Work request:
Everything from the line with "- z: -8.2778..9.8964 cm" down to the last line of the material below must be written out exactly. Leave out all other lines.

Material provided:
--- START ---
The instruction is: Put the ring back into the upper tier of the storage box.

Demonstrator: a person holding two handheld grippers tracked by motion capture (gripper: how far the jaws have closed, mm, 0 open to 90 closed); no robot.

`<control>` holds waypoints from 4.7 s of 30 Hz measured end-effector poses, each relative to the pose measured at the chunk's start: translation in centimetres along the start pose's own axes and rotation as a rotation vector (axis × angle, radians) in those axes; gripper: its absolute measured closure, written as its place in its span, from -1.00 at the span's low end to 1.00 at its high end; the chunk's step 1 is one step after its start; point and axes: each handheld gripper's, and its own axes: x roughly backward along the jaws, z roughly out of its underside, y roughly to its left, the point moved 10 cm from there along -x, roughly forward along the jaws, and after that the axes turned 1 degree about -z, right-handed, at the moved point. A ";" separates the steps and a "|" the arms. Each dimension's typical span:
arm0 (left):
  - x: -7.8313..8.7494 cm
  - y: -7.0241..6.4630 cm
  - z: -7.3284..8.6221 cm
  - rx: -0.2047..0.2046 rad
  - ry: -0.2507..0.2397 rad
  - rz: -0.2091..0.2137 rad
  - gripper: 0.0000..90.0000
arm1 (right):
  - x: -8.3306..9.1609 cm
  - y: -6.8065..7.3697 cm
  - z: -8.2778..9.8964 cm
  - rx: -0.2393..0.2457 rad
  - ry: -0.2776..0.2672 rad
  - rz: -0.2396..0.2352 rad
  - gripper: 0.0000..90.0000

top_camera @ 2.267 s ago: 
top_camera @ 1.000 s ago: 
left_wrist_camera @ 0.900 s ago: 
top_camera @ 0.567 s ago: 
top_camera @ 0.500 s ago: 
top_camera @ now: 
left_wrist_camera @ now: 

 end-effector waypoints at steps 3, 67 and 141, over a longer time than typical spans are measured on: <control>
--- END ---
Expected output:
  - z: -8.2778..9.8964 cm
  - rx: -0.2393..0.2457 rad
  - ry: -0.2776..0.2672 rad
  - rz: -0.2396..0.2352 rad
  - gripper: 0.0000..90.0000

top_camera @ 2.267 s ago: 
top_camera @ 1.000 s ago: 
left_wrist_camera @ 0.900 s ago: 
top_camera @ 0.567 s ago: 
top_camera @ 0.500 s ago: 
top_camera @ now: 
left_wrist_camera @ now: 

 end-effector waypoints at steps 3, 67 and 141, over a longer time than typical spans are measured on: <control>

There's nothing else to the answer.